Pour souligner le caractère polonais de Chopin, on se sert souvent d’un stéréotype : on se plaît, en effet, à retrouver dans ses compositions – ses mazurkas par exemple – l’écho des mélodies issues de la culture populaire. C’est oublier ce que nota le premier biographe de Chopin, le compositeur et virtuose Franz Liszt: «il résuma dans son imagination, il représenta par son talent, un sentiment poétique inhérent à sa nation (…). Et cela non point seulement parce qu’il a pris le rythme des Polonaises, des Mazurkas, des Cracoviens et qu’il a appelé de ce nom beaucoup de ses écrits». Loin de là : «il employa toutes les formes dont il s’est servi à exprimer une manière de sentir propre à son pays, presque inconnue ailleurs (…).

Ses Préludes, ses Études, ses Nocturnes surtout, ses Scherzos et ses Concertos – ses compositions les plus courtes, aussi bien que les plus considérables – respirent un même genre de sensibilité, exprimée à divers degrés, modifiées et variées en mille manières, toujours une et homogène».

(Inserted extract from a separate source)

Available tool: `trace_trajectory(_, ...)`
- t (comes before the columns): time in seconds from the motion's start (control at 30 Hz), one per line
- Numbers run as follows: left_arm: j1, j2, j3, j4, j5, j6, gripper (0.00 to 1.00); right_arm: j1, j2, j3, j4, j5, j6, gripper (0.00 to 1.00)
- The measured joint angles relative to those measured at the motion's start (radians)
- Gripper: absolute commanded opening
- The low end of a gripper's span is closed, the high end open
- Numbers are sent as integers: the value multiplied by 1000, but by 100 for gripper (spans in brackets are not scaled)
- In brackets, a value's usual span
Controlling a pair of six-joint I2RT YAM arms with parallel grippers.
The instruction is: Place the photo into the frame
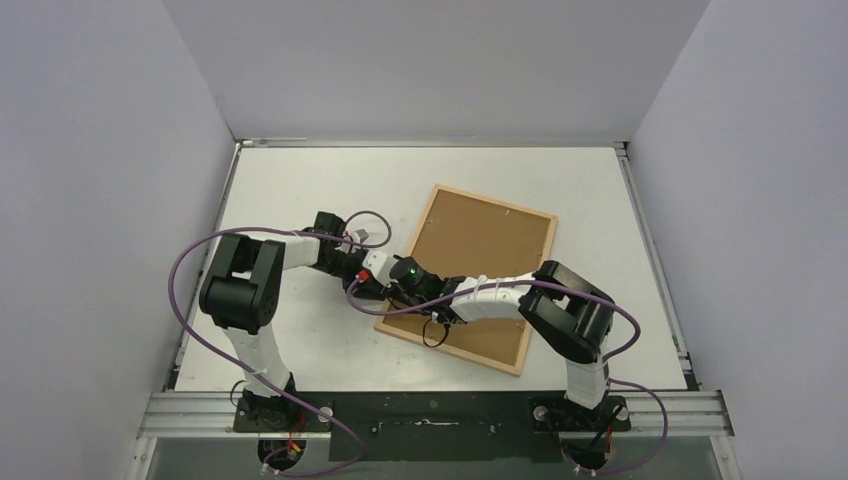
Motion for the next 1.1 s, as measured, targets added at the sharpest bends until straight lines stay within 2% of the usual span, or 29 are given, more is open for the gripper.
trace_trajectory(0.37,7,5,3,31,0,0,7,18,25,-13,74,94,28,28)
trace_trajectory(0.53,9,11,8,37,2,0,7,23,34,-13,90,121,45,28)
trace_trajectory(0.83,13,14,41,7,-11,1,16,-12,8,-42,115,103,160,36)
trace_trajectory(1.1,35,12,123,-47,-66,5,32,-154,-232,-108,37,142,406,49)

Les traits nationaux de la musique de Chopin sont donc beaucoup plus profonds ; elles ne s’expriment pas uniquement par des inspirations folkloriques. «Pourquoi le „langage des sons” de Chopin – demandait l’écrivain et critique musical Bohdan Pociej – en étant si polonais, en puisant dans les sources polonaises de la culture, est-il aujourd’hui à la fois tellement universel et compris dans tous les pays et sur tous les continents? Où réside-t-elle donc (substantiellement) l’essence de la polonité de la musique de Chopin?».

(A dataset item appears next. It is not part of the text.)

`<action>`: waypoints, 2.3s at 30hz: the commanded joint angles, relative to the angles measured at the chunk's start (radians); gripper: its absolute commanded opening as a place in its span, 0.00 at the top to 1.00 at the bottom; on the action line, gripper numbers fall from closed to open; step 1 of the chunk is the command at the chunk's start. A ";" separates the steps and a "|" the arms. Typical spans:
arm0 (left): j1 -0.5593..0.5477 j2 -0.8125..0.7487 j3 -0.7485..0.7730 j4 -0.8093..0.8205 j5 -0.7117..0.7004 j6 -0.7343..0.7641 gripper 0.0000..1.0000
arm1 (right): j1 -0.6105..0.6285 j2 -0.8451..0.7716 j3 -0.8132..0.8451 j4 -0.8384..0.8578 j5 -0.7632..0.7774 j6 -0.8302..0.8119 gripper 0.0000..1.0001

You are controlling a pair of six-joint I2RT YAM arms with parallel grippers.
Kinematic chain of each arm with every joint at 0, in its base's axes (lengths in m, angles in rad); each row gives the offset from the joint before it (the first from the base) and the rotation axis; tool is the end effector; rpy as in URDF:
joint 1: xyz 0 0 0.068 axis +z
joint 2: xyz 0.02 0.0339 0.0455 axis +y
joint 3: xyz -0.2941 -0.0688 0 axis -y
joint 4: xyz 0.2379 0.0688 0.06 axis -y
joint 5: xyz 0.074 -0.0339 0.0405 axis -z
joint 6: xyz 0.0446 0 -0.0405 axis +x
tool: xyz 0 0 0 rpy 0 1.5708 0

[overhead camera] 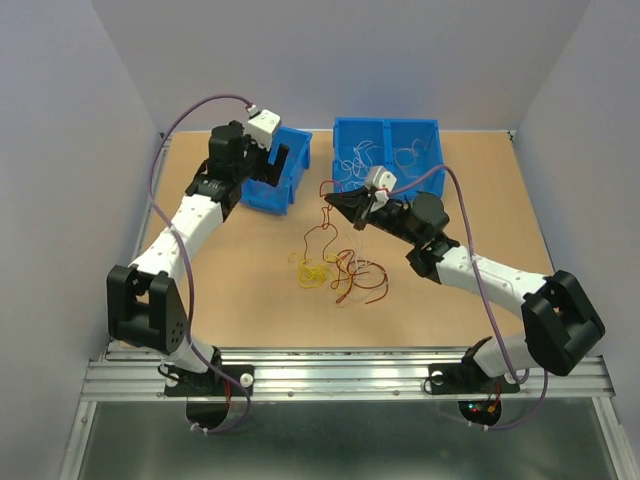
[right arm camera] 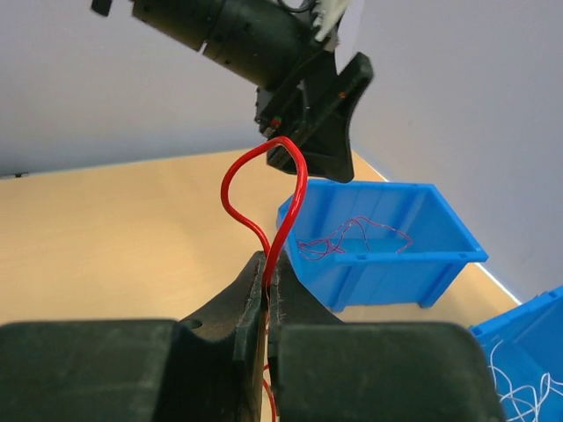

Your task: Untangle the cables

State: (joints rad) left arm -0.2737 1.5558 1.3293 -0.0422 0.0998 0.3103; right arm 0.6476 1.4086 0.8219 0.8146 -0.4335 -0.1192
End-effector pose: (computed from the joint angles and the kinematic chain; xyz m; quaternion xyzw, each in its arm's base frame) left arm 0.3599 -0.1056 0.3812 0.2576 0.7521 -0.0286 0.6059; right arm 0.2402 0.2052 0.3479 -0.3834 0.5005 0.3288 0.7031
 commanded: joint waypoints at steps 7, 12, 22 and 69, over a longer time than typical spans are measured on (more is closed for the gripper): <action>-0.002 -0.256 -0.444 0.666 0.627 -0.103 0.01 | -0.006 -0.063 0.006 0.064 -0.001 0.116 1.00; -0.002 -0.341 -0.696 0.957 0.739 -0.137 0.01 | -0.006 -0.085 0.002 0.077 -0.022 0.168 0.99; -0.012 -0.373 -0.765 1.085 0.894 -0.221 0.01 | -0.006 -0.109 -0.010 0.078 -0.074 0.177 0.99; -0.127 -0.436 -0.409 0.661 0.537 -0.280 1.00 | -0.005 0.029 0.048 0.118 -0.115 0.128 0.15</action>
State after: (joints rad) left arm -0.4255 1.1858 0.7826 0.7147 0.6487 0.1040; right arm 0.6472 1.3762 0.8230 0.8978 -0.4709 0.0582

Avec les années, cette sensation de la polonité substantielle de l’œuvre de Chopin se renforça encore. En 1865, dans son poème Le Piano de Chopin, Cyprian Kamil Norwid donna un magnifique résumé du compositeur : «C’était la Pologne à son zénith/ Dans l’excellence de l’Histoire». Au siècle suivant, les voix sur le caractère national de la musique de Chopin ne faiblirent pas, dont témoignent cette formule catégorique de Theodor W. Adorno, philosophe, sociologue, théoricien de la musique et compositeur : «Il faut vraiment se boucher les oreilles pour ne pas entendre que la Fantaisie en fa mineur de Chopin est une sorte de musique de triomphe, que la Pologne ne serait pas perdue et (…) qu’un jour elle ressusciterait».

Le caractère à la fois polonais et européen, local et universel, les émotions et la perfection formelle sont les multiples clés pour comprendre l’œuvre de Chopin. Aujourd’hui, interprétée par les plus grands pianistes du monde, écoutée par des millions de mélomanes (et pas uniquement eux), du Japon au Nord du Canada, elle est la meilleure carte de visite de la culture polonaise, toujours actuelle de par sa polonité et son universalisme.

Pour votre information : le mural sponsorisé par l’Ambassade de Pologne avec le visage de Chopin, une création d’un jeune Algérien, a été dévoilé au campus de l’Ecole des beaux-arts à Alger au mois de mars de cette année.

Piotr Gliński, vice-premier ministre, ministre de la Culture et de l’héritage national de la Pologne

Texte publié dans le mensuel Wszystko Co Najważniejsze (Pologne) dans le cadre d’un projet d’éducation historique de l’Institut de la mémoire nationale et avec la Banque Nationale de Pologne.